Nov 13, 2023
Posted by
Ryan Booz
Before we dive into Postgres data management, let's start with the very basics on why we love Postgres. PostgreSQL is an advanced, open-source relational database management system (RDBMS) that was designed to handle a wide range of workloads, from single-machine applications to web services with many concurrent users. It's distinguished by its robustness, scalability, and technical standards compliance—no wonder it has become the database of choice for developers.
Developed by the PostgreSQL Global Development Group, a diverse group of volunteer developers from around the world, PostgreSQL comprises a sophisticated feature set that includes complex queries, multi-version concurrency control for high performance, and robust support for SQL standards.
It also supports a variety of data types, such as JSON, XML, and arrays, as well as user-defined types, making it incredibly flexible for developers.
But, one of PostgreSQL's most appreciated features has to be its extensibility: it allows for custom functions written in different programming languages like Python, Java, or C/C++. This means you can extend the core functionality of PostgreSQL to suit your specific use cases.
Plus, PostgreSQL has a strong reputation for reliability, data integrity, and correctness. It employs a comprehensive set of replication and recovery mechanisms, ensuring your data remains safe and available. And, in terms of practical benefits for developers, its open-source nature means it's free to use and modify, boasting a vibrant community that offers a wealth of resources and support.

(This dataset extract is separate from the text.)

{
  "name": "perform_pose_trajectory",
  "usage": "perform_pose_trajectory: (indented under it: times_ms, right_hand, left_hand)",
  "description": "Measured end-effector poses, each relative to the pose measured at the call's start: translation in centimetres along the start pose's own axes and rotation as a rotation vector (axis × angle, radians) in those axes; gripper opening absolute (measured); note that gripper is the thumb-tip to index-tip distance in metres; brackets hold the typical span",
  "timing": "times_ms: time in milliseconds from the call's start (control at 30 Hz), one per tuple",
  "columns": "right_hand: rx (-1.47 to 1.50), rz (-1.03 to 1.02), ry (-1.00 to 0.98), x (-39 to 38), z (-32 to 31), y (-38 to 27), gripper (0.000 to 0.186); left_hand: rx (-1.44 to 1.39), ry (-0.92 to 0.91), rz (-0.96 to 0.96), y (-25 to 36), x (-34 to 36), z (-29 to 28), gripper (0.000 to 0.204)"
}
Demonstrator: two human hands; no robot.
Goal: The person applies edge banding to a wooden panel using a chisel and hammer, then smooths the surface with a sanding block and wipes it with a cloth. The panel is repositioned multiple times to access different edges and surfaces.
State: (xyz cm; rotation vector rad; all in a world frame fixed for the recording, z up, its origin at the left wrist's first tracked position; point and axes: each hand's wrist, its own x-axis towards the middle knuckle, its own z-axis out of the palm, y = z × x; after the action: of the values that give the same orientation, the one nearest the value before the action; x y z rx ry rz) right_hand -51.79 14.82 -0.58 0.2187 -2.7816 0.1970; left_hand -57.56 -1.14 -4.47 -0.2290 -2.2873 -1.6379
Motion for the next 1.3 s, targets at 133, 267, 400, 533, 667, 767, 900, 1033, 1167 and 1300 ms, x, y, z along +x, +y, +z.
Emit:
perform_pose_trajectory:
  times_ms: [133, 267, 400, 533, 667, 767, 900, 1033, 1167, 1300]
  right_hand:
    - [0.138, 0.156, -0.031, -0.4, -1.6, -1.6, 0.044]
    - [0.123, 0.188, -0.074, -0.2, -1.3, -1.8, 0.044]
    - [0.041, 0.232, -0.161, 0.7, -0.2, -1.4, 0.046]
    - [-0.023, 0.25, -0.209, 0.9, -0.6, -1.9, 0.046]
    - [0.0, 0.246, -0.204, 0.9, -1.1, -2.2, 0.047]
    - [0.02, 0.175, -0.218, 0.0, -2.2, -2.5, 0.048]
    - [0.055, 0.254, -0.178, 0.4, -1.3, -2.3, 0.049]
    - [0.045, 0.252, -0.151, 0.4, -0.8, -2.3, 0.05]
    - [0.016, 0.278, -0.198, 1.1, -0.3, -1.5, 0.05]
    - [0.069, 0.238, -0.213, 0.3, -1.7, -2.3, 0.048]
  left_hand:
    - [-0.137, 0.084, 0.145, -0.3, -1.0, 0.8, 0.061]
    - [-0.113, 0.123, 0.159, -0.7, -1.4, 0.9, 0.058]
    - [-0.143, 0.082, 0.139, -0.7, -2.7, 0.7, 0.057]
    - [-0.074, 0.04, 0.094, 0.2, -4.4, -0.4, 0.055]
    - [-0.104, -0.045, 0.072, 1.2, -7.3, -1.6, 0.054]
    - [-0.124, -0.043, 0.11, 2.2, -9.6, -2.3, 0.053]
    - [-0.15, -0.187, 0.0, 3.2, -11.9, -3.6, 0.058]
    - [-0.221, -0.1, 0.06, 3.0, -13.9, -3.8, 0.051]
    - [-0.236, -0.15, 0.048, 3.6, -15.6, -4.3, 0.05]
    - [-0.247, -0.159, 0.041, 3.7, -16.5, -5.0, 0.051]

For all the above reasons (and more, just think about its great user experience!), we at Timescale believe that PostgreSQL is a great tool for data management. However, it needs some tweaks to accommodate the overwhelming amounts of data currently produced by applications, namely time-series data, i.e., any data that has a timestamp associated with it (order history, energy metrics, financial transactions, sensor data, and the list goes on and on).
In this post, we'll look at the challenges that time-series data poses to today's data management process, and we'll see how to fix them using trusty Postgres.
Time-series data is relentless. It grows at an ever-increasing rate and quickly becomes expensive and unwieldy to store and query. Managing your time-series data is essential in building high-performance and cost-effective applications. Built on PostgreSQL, Timescale provides the tools you need to maintain storage and query performance—without requiring you to delete all of your data—and keep tight control over your costs.
So, what does it mean to manage your time-series data? In many ways, it's similar to what application developers call Application Lifecycle Management, the continuous process of planning, developing, testing, and improving software applications. Having a continuous feedback loop in place allows a team to adjust requirements and deliver exceptional application experiences month after month.
The same is true of data management. Too often, companies choose the easiest path to launch a product, acquire and store data, and start to produce charts and actionable information... only to find that performance crumbles and costs skyrocket after the beta phase is over.
If your database solution doesn't provide the tools to help you proactively manage the entire lifecycle, from the moment data is ingested to when data must be archived or deleted for good, it's going to be hard to play catch-up when the deluge of time-series data pours in.
Managing the time-series data lifecycle will enable you to reduce costs and improve performance.
Time-series data adds another layer of complexity. Time-series data comes at you fast, sometimes generating millions of data points per second. In order to measure everything that matters, you need to capture all of the data you possibly can. But, storing and maintaining that data at scale can be difficult, whether it’s for cost, query performance, or a myriad of other reasons.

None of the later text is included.